Exercise description => Every line of the material is to be repeated exactly as it stands.

(Given material Opens)

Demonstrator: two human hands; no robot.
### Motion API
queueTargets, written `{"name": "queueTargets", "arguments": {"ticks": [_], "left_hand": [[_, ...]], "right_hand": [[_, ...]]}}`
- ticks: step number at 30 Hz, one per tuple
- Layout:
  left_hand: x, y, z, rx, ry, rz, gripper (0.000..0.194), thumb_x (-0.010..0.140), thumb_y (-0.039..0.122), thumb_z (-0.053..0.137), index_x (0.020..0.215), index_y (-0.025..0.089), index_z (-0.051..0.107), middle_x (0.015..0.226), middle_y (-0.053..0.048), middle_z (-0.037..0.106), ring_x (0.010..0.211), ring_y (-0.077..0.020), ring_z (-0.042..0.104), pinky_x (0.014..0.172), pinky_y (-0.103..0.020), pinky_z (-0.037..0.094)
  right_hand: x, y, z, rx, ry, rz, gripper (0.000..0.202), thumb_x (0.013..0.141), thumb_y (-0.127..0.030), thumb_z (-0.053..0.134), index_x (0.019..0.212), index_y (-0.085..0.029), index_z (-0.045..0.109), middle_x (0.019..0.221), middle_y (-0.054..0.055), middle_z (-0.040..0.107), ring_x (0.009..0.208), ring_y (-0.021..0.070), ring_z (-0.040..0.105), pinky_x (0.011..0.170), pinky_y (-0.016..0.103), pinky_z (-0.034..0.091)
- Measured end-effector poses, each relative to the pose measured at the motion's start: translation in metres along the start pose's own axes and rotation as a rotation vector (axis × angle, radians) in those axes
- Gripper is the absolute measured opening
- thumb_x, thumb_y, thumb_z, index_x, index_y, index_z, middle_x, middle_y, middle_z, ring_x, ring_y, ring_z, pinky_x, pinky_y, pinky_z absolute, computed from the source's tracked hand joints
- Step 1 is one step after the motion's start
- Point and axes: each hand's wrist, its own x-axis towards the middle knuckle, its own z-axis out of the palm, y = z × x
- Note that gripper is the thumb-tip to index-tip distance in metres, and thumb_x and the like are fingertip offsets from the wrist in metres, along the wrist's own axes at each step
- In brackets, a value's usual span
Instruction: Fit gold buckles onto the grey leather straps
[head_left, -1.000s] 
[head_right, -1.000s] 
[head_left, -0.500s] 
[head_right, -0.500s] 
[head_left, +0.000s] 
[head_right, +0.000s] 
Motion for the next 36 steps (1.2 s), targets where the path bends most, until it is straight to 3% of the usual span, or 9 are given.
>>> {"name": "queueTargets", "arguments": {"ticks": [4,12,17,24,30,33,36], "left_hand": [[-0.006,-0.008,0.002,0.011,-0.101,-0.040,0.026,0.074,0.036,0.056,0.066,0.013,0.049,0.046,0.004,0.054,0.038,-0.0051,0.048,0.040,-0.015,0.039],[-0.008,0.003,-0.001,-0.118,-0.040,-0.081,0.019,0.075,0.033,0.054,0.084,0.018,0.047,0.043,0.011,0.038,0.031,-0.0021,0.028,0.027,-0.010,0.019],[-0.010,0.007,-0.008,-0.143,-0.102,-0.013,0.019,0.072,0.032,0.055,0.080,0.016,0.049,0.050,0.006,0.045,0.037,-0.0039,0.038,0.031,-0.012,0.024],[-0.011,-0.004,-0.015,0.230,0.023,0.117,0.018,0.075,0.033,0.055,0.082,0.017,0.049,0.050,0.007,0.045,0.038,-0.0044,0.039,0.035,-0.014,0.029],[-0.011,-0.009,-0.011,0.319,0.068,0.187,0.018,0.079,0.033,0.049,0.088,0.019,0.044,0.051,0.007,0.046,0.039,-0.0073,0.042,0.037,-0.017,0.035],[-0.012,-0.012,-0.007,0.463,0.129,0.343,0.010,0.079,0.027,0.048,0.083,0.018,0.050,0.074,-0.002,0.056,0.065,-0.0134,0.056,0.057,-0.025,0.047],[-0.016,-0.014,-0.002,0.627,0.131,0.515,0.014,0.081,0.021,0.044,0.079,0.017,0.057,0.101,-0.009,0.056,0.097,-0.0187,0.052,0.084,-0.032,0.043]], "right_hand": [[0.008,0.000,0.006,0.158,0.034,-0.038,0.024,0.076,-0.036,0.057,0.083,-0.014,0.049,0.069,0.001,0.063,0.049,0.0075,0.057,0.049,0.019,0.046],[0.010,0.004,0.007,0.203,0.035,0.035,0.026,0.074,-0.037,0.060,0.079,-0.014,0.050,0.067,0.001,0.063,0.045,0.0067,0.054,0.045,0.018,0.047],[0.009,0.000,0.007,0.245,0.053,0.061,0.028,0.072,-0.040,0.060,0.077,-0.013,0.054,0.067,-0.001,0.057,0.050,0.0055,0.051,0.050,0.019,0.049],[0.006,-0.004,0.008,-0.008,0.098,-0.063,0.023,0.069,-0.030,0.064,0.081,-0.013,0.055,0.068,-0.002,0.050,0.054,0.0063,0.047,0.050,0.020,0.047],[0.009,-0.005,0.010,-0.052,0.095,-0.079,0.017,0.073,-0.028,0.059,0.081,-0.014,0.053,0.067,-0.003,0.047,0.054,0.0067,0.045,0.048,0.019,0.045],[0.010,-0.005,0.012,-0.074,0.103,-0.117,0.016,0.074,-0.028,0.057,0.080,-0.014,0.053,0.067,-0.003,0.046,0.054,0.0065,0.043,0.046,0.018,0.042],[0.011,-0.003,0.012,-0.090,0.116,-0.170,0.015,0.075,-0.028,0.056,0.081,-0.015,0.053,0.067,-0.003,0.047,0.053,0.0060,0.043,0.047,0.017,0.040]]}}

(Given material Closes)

Result =>
Demonstrator: two human hands; no robot.
### Motion API
queueTargets, written `{"name": "queueTargets", "arguments": {"ticks": [_], "left_hand": [[_, ...]], "right_hand": [[_, ...]]}}`
- ticks: step number at 30 Hz, one per tuple
- Layout:
  left_hand: x, y, z, rx, ry, rz, gripper (0.000..0.194), thumb_x (-0.010..0.140), thumb_y (-0.039..0.122), thumb_z (-0.053..0.137), index_x (0.020..0.215), index_y (-0.025..0.089), index_z (-0.051..0.107), middle_x (0.015..0.226), middle_y (-0.053..0.048), middle_z (-0.037..0.106), ring_x (0.010..0.211), ring_y (-0.077..0.020), ring_z (-0.042..0.104), pinky_x (0.014..0.172), pinky_y (-0.103..0.020), pinky_z (-0.037..0.094)
  right_hand: x, y, z, rx, ry, rz, gripper (0.000..0.202), thumb_x (0.013..0.141), thumb_y (-0.127..0.030), thumb_z (-0.053..0.134), index_x (0.019..0.212), index_y (-0.085..0.029), index_z (-0.045..0.109), middle_x (0.019..0.221), middle_y (-0.054..0.055), middle_z (-0.040..0.107), ring_x (0.009..0.208), ring_y (-0.021..0.070), ring_z (-0.040..0.105), pinky_x (0.011..0.170), pinky_y (-0.016..0.103), pinky_z (-0.034..0.091)
- Measured end-effector poses, each relative to the pose measured at the motion's start: translation in metres along the start pose's own axes and rotation as a rotation vector (axis × angle, radians) in those axes
- Gripper is the absolute measured opening
- thumb_x, thumb_y, thumb_z, index_x, index_y, index_z, middle_x, middle_y, middle_z, ring_x, ring_y, ring_z, pinky_x, pinky_y, pinky_z absolute, computed from the source's tracked hand joints
- Step 1 is one step after the motion's start
- Point and axes: each hand's wrist, its own x-axis towards the middle knuckle, its own z-axis out of the palm, y = z × x
- Note that gripper is the thumb-tip to index-tip distance in metres, and thumb_x and the like are fingertip offsets from the wrist in metres, along the wrist's own axes at each step
- In brackets, a value's usual span
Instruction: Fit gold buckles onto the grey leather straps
[head_left, -1.000s] 
[head_right, -1.000s] 
[head_left, -0.500s] 
[head_right, -0.500s] 
[head_left, +0.000s] 
[head_right, +0.000s] 
Motion for the next 36 steps (1.2 s), targets where the path bends most, until it is straight to 3% of the usual span, or 9 are given.
>>> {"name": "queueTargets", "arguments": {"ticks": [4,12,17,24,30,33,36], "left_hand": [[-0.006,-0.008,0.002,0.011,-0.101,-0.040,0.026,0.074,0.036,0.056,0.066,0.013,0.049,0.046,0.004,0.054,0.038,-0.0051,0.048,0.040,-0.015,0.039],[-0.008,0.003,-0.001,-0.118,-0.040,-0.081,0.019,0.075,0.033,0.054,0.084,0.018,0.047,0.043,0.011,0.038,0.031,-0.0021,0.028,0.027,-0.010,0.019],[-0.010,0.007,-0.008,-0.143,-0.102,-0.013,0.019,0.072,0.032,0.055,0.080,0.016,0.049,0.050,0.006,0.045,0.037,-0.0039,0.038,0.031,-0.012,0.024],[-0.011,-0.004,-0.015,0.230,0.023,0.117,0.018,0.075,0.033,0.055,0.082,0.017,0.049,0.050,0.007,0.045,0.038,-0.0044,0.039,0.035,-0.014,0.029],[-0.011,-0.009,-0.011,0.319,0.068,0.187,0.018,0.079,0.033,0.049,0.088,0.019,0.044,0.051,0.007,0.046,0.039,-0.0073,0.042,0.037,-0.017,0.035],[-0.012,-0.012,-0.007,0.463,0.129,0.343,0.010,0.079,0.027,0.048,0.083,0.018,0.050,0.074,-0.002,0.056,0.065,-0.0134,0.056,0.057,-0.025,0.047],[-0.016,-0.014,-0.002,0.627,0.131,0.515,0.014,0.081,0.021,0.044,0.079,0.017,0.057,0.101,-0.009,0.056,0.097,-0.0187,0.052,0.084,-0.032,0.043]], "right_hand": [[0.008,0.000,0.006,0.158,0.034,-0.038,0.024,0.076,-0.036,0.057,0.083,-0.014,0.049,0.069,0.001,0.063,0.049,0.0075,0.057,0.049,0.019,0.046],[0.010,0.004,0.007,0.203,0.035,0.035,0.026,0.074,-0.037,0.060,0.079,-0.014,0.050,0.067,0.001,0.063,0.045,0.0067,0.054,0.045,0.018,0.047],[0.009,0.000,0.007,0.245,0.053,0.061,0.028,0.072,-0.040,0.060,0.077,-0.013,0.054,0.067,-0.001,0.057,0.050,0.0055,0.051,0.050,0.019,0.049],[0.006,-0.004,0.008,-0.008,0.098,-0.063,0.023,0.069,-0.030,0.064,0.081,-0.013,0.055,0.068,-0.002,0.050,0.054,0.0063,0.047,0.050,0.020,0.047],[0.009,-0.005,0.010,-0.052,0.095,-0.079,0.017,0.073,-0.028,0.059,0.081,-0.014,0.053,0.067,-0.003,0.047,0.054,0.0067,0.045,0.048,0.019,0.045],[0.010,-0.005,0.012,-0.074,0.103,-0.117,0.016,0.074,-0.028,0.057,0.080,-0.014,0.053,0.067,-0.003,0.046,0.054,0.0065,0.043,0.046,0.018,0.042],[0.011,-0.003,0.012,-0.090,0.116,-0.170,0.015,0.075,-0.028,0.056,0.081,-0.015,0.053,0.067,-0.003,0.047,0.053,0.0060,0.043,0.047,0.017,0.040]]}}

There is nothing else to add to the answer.